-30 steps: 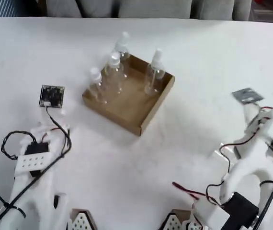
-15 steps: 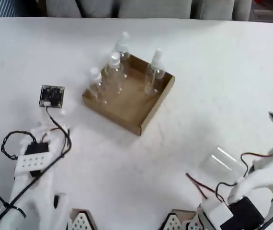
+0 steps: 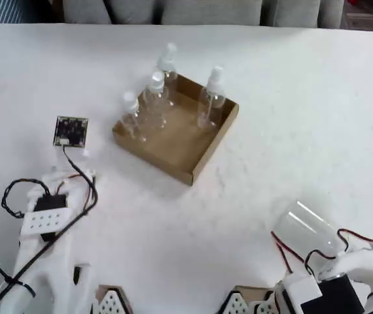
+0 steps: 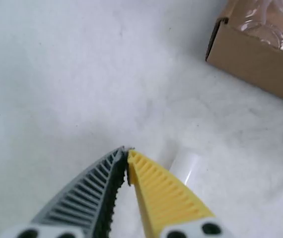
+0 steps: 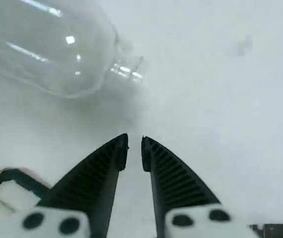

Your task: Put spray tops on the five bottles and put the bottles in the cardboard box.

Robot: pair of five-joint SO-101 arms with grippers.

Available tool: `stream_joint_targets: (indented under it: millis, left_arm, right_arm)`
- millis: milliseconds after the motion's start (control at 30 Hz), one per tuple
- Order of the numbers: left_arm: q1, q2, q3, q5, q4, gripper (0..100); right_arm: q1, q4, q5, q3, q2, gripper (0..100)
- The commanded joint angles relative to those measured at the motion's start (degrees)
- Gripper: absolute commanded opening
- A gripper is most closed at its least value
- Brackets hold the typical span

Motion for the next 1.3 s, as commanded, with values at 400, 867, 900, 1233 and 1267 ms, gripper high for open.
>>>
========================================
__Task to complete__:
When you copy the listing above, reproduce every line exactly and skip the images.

__Exercise answer__:
-30 steps: 
-15 steps: 
+0 steps: 
+0 steps: 
+0 steps: 

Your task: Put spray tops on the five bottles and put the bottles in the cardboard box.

Robot: pair of five-joint SO-101 arms with grippers.

Available tool: `stream_joint_targets: (indented under it: millis, left_arm, right_arm)`
- millis: milliseconds after the motion's start (control at 30 Hz), one per tuple
- Order of the numbers: left_arm: q1, q2, q3, q5, q4, gripper (0..100); right_arm: q1, q4, q5, q3, q2, gripper (0..100)
- The commanded joint angles relative to those measured at the motion's start (degrees)
- Gripper: absolute commanded opening
- A gripper is most closed at its least value
- Brackets hold the typical span

Motion for the next 1.3 s, as commanded, with values at 400, 867, 900, 1233 and 1267 ms, gripper high for open.
>>>

No more output will be given for this exercise.